Iran recognises the right of the people of Azawad to self determination, but hopes this can be conducted in peaceful manner.
Indonesia hopes that democracy can be restored to Mali very soon, and that the Azawad independence movement conducts themselves peacefully.
The MHoC is watching the events in Mali closely.
Namibia urges the AU to help bring all parties in Mali to the negotiation table to help solve the issues of sovereignty very soon.
Switzerland is observing these events and hopefully Democracy will restore itself and will at least be compatible with Sharia Law.
Qatar is observing these events closely and hopes that Mali ends up with the result that they want.
Argentina hopes that the Democracy restores itself and be compatible with Sharia Law for a peaceful future of the citizens of Mali.
Nigeria is monitoring the situation with obvious great interest.
Australia is concerned about the goings on in Mali and hopes for a swift and peaceful conclusion to this incident.

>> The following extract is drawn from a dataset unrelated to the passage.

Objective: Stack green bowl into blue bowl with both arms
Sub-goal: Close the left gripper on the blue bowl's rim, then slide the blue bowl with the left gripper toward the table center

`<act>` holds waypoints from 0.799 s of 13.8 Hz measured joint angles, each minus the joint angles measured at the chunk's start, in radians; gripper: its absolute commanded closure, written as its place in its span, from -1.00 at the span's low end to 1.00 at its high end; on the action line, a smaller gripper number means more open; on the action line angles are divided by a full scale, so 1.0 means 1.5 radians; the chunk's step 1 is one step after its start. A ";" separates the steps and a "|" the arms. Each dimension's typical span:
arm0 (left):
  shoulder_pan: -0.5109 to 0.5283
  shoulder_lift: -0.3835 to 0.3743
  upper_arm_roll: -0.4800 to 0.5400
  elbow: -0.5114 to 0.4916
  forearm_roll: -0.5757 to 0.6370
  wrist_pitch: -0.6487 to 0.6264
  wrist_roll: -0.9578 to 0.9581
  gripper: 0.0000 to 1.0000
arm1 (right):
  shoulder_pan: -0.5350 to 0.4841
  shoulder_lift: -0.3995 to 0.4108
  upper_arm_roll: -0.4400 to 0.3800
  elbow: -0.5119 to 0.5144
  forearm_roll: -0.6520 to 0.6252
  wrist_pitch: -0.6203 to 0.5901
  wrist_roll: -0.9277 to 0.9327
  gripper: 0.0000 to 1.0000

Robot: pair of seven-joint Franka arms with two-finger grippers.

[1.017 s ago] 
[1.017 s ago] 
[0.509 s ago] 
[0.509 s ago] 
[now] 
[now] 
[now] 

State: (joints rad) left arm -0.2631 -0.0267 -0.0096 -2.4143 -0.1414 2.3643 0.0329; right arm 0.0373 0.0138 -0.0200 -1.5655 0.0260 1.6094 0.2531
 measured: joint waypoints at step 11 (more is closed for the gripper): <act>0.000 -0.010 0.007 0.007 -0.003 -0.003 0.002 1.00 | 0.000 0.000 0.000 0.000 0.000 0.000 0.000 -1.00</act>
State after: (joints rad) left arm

Tunisia is concerned that groups such as Al Qaeda appear to be behind this breakaway, and urges for diplomatic talks and a swift solution to these 'difficulties'
We, the Republic of Mali, denounce the intentions of both Ansar Dine and the MNLA, and we reject the existence of a state in the Malian region of Azawad. We would like to remind the internationally community of our accepted territory, and call on the rest of the world to join us in denying these insurgents the right to legitimise any rebellion against the unified central government of Mali. The state of Mali would like to express its desire for Niger, Libya, Algeria and Burkina Faso to be watchful for similar acts of outright insurgency.